Munera 2/2017 – Claudio Bazzocchi >> Antonio Gramsci: realismo popolare e lotta egemonica

Per introdurre una riflessione sul pensiero di Antonio Gramsci, a ottant’anni dalla morte (1937-2017), si può individuare una linea di pensiero italiana che nasce con Machiavelli, culmina in Gramsci e, passando per Leopardi e De Sanctis, prosegue con Capograssi, Pasolini e de Martino. Tale percorso assume a fondamento della politica, più o meno esplicitamente, la tragicità dell’esistenza, ossia la contraddizione tra brama di infinito e condizione mortale.  Dunque, la politica diventa così, da un lato, campo della costruzione del senso dell’esistenza e, dall’altro, pone anche la necessità di un pensiero della trascendenza – non necessariamente religioso – a indicare che nella storia, e nella politica stessa, tale contraddizione non si può risolvere, ma solo approssimare.
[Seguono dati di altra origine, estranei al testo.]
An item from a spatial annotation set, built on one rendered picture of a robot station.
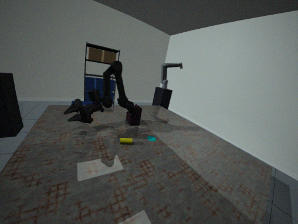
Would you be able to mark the cyan circle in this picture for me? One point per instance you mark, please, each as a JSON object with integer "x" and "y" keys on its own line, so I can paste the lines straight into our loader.
{"x": 151, "y": 138}

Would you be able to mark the yellow tall cylinder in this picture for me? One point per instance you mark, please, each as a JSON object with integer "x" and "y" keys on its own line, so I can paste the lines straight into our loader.
{"x": 126, "y": 141}

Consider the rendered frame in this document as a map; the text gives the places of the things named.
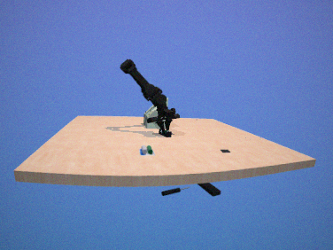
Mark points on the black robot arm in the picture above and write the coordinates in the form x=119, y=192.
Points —
x=149, y=90

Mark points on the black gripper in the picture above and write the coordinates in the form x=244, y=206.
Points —
x=159, y=119

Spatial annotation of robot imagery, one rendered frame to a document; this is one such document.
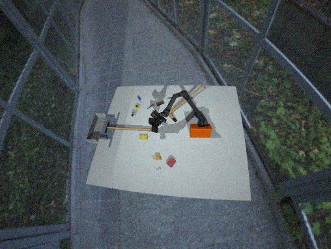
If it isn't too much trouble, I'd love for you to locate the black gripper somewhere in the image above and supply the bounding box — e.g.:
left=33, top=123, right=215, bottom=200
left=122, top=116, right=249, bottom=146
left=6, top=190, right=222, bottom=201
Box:
left=151, top=119, right=161, bottom=133

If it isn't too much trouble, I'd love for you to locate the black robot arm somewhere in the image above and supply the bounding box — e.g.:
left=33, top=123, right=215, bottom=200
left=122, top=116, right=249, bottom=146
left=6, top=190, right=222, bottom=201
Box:
left=149, top=91, right=206, bottom=127

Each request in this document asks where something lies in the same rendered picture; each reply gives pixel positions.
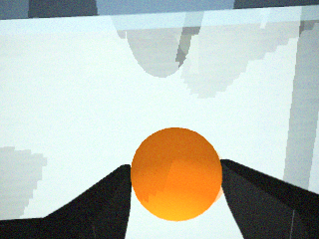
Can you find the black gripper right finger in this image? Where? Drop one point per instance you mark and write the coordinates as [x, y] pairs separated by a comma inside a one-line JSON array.
[[266, 207]]

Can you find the low clear corner walls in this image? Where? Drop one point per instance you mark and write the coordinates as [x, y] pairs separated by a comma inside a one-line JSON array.
[[303, 168]]

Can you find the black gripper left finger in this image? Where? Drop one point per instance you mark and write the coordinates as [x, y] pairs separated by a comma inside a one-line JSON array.
[[100, 212]]

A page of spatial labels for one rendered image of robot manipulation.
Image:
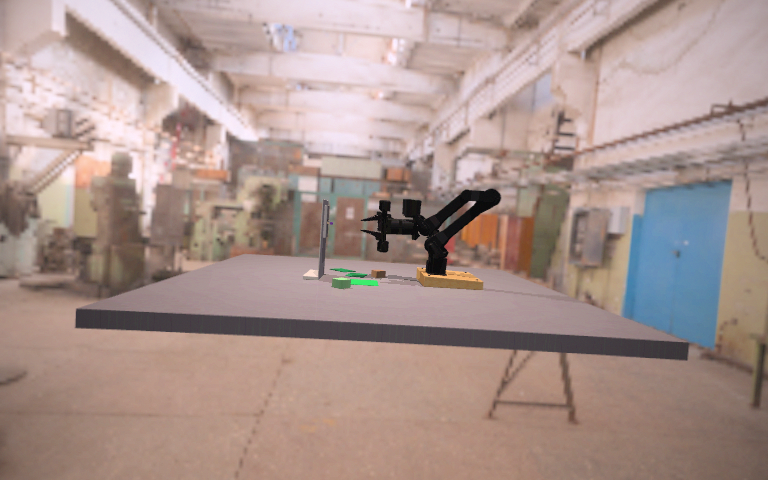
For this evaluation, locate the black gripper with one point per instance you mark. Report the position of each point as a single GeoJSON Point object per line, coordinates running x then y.
{"type": "Point", "coordinates": [388, 226]}

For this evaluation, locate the small light green block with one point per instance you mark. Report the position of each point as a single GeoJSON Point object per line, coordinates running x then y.
{"type": "Point", "coordinates": [341, 283]}

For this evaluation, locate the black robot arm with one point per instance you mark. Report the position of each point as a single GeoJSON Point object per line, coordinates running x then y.
{"type": "Point", "coordinates": [434, 245]}

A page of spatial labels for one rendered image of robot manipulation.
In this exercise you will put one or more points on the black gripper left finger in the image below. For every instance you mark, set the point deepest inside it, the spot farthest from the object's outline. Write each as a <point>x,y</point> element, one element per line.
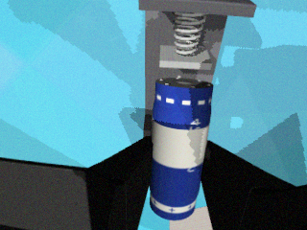
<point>109,195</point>

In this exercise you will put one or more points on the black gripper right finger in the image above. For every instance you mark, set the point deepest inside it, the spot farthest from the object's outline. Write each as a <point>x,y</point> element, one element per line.
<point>240,196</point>

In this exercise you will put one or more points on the blue and white battery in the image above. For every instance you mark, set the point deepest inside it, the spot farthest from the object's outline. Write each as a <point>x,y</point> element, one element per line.
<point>181,117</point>

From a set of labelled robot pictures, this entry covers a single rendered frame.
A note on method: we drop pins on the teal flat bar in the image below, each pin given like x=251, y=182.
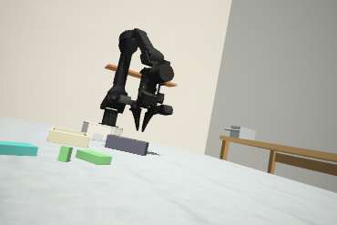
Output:
x=17, y=149

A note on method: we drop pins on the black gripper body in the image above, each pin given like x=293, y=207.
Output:
x=122, y=100

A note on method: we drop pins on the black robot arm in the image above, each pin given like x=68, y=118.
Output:
x=159, y=72

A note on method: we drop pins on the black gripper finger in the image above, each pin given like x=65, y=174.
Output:
x=136, y=114
x=147, y=117

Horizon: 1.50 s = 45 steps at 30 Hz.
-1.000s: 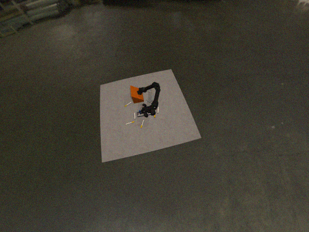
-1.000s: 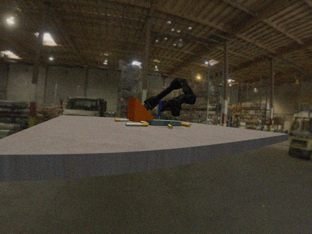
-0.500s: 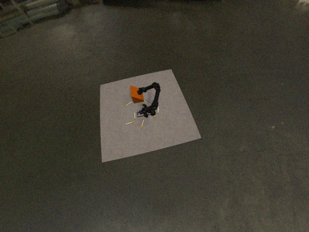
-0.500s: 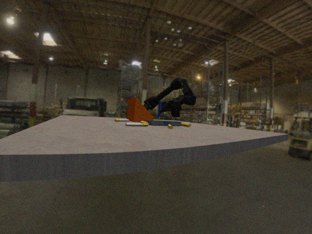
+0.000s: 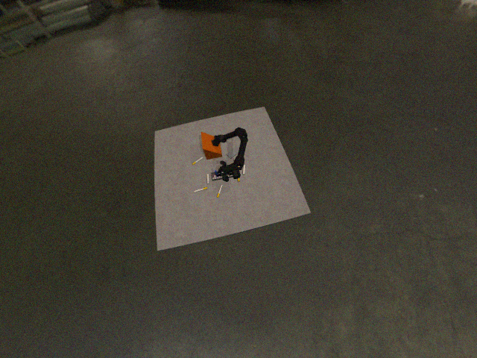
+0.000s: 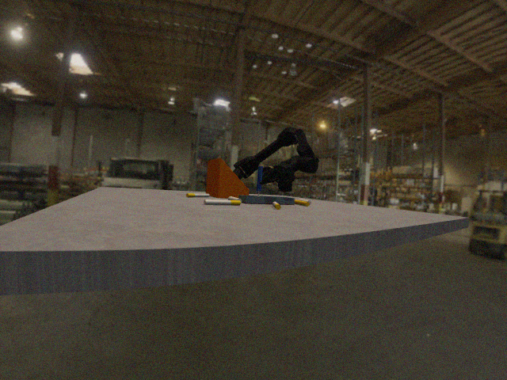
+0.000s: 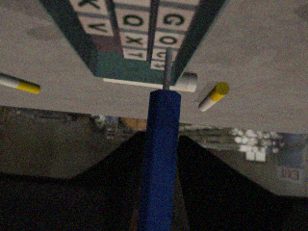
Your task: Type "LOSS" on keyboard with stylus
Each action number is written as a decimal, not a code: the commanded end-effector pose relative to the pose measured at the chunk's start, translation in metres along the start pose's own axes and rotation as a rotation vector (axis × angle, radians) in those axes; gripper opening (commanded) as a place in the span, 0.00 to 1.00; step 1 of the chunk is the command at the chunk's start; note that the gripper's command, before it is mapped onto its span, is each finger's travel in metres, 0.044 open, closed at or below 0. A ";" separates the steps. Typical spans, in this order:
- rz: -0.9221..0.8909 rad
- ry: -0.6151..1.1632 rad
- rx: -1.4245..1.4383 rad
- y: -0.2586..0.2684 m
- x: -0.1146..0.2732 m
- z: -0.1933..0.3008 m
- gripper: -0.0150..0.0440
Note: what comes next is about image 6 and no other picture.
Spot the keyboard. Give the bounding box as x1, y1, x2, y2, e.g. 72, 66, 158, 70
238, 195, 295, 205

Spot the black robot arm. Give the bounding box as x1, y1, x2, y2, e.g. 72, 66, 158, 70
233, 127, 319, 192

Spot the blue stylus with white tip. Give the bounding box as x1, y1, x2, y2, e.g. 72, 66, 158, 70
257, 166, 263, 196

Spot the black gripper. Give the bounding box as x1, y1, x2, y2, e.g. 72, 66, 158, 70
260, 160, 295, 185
L’idea che la questione dell’essere, del senso e del mistero della vita, non possa essere risolta nel divenire non conduce questo pensiero italiano al nichilismo o a un’idea laica della politica come mera amministrazione, come “male necessario”. Al contrario, tale idea porta a un realismo politico popolare, in cui la contraddizione tra finito e infinito politicizza ulteriormente il campo politico e lo rende luogo di un potere istituente che mette continuamente in questione il potere istituito. La riflessione sull’insufficienza del divenire rispetto alle grandi questioni dell’essere – che abbiamo definito campo della trascendenza – rende la politica sempre più politica, sempre più assillata dalla tragicità della condizione umana e mantiene la sfera pubblica aperta ai grandi interrogativi dell’umano, in una dialettica (benefica aspra, conflittuale, ma mai distruttiva né tentata dall’organicismo) tra ragioni dell’ordine statale e ragioni della vita, tra potere e libertà.